Fenomena kagum-mengagumi adalah kondisi klasik yang
kerap kita jumpa dalam konteks lingkungan apapun. Hampir setiap orang memiliki rasa
itu. Dan itu tidak dapat kita bantah, sebab persoalan mengagumi lebih pada
wilayah rasa yang semula hanya “tercium” oleh indra, lalu lambat laun akan
terkuasai dengan keinginan untuk menjadi seperti dia (orang yang dikagumi, redI).
Saya pribadi, juga sering kali kagum pada sosok
yang saya anggap amazing, pada
orang-orang yang rasanya mampu menjadi panutan bagi saya. Beberapa tokoh cukup
pernah jadi idola saya. Namun, itu ternyata membuat saya terkadang lupa
daratan. Seolah-olah hanya dengan membalikkan telapak tangan, maka dengan
mudahnya bakal menjadi seperti mereka.
![]() |
(Foto : Google Search) |
Entah apa yang merasuki saya, sehingga hari ini
tepat pukul 05.00 wita, di sebuah Warkop idola saya ini, saya malah tertarik
membahas esensi dari kekaguman itu. Kata kagum kalau ditelisik secara definisi
kata ini bermakna pujian, atau pemberian apresiasi dalam bentuk “kado” rasa
yang mengarahkan ke sisi positif.
Heran juga, ketika saya malah menemukan sejumlah
tingkah seseorang yang memiliki rasa kagum tapi kalau saya nilai berlebih,
mungkin sudah tidak lagi ada kadar kagum yang terkandung didalamnya tapi
fanatik. Misalnya, ia memberikan perlakuan yang berbeda terhadap orang yang
dikaguminya itu, memasang beberapa foto mereka di dinding kamar, atau bahkan
disimpan didompetnya. Namun, parahnya ia sama sekali belum pernah bertatap muka
secara langsung. Aneh kan? tapi itulah yang terjadi.

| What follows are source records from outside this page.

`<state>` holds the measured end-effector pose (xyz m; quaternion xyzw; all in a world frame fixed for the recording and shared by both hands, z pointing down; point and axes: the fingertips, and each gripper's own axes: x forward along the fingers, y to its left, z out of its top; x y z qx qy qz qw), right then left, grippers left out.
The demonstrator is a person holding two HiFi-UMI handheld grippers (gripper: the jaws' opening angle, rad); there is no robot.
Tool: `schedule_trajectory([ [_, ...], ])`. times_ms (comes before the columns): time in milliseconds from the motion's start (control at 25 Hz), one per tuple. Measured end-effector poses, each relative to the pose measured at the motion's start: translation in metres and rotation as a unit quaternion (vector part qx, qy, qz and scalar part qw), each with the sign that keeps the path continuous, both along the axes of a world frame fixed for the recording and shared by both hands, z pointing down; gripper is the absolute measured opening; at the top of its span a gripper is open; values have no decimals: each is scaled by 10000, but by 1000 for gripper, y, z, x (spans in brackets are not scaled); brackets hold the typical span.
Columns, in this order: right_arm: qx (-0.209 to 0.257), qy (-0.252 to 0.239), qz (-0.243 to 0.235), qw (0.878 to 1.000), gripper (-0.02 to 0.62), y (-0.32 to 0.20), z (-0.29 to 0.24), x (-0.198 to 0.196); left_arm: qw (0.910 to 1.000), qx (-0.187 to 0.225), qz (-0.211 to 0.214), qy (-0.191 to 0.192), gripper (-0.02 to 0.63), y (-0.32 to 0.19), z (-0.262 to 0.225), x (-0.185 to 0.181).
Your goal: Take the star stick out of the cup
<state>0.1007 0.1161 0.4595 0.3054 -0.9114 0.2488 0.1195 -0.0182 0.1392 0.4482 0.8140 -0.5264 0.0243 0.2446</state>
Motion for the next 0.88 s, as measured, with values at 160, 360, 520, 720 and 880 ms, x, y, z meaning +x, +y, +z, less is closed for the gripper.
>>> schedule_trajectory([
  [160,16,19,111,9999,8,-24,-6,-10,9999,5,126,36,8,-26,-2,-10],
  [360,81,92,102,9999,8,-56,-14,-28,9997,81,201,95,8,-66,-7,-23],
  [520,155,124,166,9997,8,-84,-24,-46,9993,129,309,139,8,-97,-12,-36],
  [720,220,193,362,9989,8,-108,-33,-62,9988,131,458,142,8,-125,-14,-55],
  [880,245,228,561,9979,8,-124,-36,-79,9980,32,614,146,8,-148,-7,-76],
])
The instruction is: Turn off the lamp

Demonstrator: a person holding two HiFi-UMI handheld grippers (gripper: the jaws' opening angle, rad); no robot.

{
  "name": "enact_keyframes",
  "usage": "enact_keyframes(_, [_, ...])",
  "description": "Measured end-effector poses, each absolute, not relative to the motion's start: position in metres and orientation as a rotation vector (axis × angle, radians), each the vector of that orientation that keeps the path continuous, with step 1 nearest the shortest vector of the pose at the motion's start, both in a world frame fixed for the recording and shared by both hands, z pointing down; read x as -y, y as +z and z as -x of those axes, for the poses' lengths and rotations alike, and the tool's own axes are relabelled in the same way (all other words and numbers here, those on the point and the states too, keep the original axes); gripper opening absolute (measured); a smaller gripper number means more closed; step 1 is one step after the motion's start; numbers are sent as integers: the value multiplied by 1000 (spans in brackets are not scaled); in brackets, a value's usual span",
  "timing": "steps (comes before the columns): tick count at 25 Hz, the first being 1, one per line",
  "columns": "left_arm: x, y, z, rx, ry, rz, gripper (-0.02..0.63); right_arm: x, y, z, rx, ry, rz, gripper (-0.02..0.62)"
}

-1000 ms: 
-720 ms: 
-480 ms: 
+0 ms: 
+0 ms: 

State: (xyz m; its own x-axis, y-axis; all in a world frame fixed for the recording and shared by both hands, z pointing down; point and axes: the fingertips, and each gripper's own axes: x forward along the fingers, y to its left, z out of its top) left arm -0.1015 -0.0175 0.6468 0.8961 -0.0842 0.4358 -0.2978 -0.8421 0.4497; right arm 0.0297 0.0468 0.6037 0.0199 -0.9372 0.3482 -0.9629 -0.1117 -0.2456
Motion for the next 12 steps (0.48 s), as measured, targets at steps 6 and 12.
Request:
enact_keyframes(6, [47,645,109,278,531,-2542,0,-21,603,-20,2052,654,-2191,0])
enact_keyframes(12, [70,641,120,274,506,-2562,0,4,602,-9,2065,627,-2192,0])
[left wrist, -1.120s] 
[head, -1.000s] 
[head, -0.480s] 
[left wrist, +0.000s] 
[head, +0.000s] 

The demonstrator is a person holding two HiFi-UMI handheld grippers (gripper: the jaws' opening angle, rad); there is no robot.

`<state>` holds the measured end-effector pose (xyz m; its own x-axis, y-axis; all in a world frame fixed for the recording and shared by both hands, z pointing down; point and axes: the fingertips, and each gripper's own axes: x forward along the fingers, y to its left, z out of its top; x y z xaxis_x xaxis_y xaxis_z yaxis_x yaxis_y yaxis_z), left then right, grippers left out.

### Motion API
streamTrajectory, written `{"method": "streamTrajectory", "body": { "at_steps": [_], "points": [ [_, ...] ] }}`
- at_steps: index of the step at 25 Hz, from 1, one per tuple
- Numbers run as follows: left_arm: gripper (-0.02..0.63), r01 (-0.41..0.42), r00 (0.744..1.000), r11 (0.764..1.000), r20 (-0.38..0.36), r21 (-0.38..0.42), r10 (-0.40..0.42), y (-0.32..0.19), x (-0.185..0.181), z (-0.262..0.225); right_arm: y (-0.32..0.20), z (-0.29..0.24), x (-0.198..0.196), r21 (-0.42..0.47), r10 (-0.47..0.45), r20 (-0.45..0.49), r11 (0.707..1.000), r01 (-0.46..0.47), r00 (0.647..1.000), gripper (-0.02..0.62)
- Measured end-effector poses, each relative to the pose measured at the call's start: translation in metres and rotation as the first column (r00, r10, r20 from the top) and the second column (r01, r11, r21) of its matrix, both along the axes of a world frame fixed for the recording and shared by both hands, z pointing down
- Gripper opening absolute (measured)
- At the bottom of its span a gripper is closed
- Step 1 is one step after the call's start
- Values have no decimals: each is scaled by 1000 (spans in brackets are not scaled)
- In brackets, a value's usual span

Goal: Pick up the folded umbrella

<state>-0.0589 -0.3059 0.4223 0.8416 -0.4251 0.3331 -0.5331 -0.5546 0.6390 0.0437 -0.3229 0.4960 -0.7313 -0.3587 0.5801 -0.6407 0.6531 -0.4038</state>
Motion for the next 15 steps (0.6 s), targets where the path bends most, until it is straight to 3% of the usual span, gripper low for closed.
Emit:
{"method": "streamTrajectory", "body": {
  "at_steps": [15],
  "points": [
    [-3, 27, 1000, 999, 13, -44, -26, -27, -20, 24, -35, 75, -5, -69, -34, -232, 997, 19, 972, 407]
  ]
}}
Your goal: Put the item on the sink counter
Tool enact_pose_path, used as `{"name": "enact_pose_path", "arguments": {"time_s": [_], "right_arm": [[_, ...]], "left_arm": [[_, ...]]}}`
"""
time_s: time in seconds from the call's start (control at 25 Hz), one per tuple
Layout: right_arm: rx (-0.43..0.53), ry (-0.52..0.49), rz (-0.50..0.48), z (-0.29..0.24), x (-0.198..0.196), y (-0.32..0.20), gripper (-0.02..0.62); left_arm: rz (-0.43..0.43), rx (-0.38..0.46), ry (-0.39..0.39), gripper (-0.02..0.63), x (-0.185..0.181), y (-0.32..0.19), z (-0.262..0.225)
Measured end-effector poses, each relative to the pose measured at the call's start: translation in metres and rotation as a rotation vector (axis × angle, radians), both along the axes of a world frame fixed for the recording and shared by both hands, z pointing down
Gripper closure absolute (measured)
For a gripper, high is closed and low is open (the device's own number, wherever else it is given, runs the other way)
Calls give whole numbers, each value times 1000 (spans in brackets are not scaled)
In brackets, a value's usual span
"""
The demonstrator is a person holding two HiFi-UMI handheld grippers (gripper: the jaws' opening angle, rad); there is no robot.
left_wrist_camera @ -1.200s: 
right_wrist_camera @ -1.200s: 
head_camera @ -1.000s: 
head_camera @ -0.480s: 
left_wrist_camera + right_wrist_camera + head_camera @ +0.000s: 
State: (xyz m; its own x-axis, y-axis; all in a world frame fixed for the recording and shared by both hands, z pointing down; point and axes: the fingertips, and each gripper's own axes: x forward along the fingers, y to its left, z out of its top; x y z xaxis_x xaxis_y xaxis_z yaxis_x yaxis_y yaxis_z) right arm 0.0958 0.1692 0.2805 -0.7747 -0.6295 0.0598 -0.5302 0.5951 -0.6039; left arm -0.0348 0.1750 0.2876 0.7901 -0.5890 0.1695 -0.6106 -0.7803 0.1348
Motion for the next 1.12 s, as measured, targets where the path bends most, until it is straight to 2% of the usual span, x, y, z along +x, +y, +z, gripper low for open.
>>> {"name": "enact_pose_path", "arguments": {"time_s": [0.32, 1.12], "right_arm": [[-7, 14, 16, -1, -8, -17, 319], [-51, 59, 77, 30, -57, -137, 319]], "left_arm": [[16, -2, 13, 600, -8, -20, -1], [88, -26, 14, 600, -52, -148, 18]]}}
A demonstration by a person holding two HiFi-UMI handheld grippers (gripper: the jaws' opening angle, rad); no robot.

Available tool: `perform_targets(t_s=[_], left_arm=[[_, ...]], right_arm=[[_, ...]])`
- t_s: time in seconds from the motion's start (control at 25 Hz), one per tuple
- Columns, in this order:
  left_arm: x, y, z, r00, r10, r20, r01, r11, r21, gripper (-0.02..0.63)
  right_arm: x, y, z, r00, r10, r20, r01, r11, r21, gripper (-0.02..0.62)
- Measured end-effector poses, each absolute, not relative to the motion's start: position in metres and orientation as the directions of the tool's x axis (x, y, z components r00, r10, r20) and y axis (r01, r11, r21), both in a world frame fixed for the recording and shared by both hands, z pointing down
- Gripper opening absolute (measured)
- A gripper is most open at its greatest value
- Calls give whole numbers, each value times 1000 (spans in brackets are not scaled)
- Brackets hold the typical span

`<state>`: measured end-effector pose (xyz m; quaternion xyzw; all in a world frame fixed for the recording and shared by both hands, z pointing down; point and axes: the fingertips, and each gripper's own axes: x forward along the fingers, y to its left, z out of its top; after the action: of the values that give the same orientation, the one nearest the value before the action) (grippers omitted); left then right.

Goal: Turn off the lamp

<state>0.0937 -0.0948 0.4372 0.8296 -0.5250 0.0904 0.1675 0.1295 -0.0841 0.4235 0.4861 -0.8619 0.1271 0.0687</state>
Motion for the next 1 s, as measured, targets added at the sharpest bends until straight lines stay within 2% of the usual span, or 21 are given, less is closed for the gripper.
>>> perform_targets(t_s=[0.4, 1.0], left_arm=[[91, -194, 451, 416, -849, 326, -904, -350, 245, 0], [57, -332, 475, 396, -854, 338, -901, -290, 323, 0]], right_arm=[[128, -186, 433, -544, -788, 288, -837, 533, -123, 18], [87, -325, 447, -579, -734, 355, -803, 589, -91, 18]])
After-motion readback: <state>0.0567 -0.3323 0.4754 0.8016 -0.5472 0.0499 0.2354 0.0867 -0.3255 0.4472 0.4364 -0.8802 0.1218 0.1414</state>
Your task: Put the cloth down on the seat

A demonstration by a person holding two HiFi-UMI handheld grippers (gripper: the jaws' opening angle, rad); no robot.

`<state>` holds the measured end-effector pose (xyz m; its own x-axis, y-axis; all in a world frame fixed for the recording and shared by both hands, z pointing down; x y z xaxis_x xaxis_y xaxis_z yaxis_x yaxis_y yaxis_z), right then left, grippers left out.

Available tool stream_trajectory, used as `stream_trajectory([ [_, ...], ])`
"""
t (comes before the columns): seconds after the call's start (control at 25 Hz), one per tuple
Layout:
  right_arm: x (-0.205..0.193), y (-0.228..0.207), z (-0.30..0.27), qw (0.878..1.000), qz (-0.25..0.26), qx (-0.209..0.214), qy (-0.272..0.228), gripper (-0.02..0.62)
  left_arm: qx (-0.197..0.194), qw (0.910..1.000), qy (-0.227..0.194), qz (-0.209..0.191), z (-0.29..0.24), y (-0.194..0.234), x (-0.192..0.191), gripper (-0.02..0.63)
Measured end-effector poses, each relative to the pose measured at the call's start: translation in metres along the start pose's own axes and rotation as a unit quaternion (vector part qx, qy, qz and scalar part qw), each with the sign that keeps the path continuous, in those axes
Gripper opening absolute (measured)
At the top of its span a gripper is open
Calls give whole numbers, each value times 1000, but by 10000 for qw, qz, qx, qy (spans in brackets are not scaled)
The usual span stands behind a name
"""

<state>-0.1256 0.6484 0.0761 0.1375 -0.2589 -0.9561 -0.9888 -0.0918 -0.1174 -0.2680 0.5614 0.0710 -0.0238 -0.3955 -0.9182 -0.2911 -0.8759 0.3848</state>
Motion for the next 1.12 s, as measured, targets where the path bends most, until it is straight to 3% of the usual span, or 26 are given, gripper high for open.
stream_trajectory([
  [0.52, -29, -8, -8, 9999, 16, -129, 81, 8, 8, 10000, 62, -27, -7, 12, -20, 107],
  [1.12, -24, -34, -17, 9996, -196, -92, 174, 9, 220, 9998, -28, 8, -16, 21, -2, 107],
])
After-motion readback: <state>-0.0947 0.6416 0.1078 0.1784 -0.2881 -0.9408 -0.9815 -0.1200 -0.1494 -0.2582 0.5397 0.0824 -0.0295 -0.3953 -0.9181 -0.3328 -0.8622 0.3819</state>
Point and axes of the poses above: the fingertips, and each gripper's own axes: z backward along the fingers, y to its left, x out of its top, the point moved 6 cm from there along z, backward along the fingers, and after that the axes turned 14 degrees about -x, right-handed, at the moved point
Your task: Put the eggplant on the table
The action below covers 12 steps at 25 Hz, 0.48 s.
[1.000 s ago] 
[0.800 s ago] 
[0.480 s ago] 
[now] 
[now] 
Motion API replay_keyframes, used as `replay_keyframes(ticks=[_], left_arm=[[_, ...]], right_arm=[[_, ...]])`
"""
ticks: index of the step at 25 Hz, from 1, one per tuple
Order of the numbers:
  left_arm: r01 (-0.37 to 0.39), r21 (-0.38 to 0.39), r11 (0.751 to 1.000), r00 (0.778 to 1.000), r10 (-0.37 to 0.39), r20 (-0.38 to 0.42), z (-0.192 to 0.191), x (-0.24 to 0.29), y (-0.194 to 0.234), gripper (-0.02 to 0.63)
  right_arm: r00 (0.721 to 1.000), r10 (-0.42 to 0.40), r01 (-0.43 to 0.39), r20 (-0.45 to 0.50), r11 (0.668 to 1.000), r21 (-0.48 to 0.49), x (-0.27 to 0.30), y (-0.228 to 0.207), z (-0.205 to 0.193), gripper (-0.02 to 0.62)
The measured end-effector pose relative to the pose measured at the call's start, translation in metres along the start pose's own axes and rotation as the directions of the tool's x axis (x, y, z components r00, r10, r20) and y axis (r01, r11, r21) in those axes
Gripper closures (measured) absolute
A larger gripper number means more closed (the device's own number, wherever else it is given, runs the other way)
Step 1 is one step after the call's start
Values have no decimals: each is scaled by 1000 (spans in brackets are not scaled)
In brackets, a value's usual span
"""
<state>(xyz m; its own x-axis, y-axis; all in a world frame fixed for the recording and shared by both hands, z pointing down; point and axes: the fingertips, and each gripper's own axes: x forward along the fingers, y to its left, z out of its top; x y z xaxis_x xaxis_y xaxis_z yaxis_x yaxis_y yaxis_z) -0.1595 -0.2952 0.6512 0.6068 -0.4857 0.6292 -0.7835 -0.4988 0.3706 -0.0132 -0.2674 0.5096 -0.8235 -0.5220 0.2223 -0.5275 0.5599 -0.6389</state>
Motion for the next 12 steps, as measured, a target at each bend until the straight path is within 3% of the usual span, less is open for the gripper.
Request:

Sering kali, saya membaca kisah –kisah inspiratif
dari beberapa pengalaman orang. Biasanya juga sih mengetuk pintu hati dan
membuka pikiran untuk berbuat demikian. Hanya saja, rasanya untuk menyamainya
mustahil, sebab saya masih yakin Tuhan menciptakan kita dengan fisik dan sifat
yang berbeda-beda, tentu juga akan memberikan pengalaman hidup yang berbeda
pula.
Saya pernah membaca artikel, katanya mengagumi
orang itu sama saja seperti cicak. Jika melihat sesuatu yang indah makan akan
berbunyi, “Ckckckc”. Maksudnya, ketika
kita melihat orang yang kita anggap hebat, kita selalu menggeleng-gelengkan
kepala, sebagai tanda “kagum” . Itu analogi kecil yang digambarkan si penulis
artikel itu.
Untuk itu, berhentilah menjadi generasi cicak hehehe…,
marilah kita mencoba mengubah mindset,
bagaimana menjadi inspiratif bagi orang. Belajar mengagumi diri sendiri, tak
perlu kita sibuk-sibuk mencari orang untuk kita kagumi.
Semestinya, yang perlu kita kagumi adalah Tuhan,
sebab semua percaya hanya Tuhan-lah yang memberikan atas apa yang kita miliki
saat ini. Maka, sebaiknya porsi kagum itu hanya kita patri kan kepada-Nya.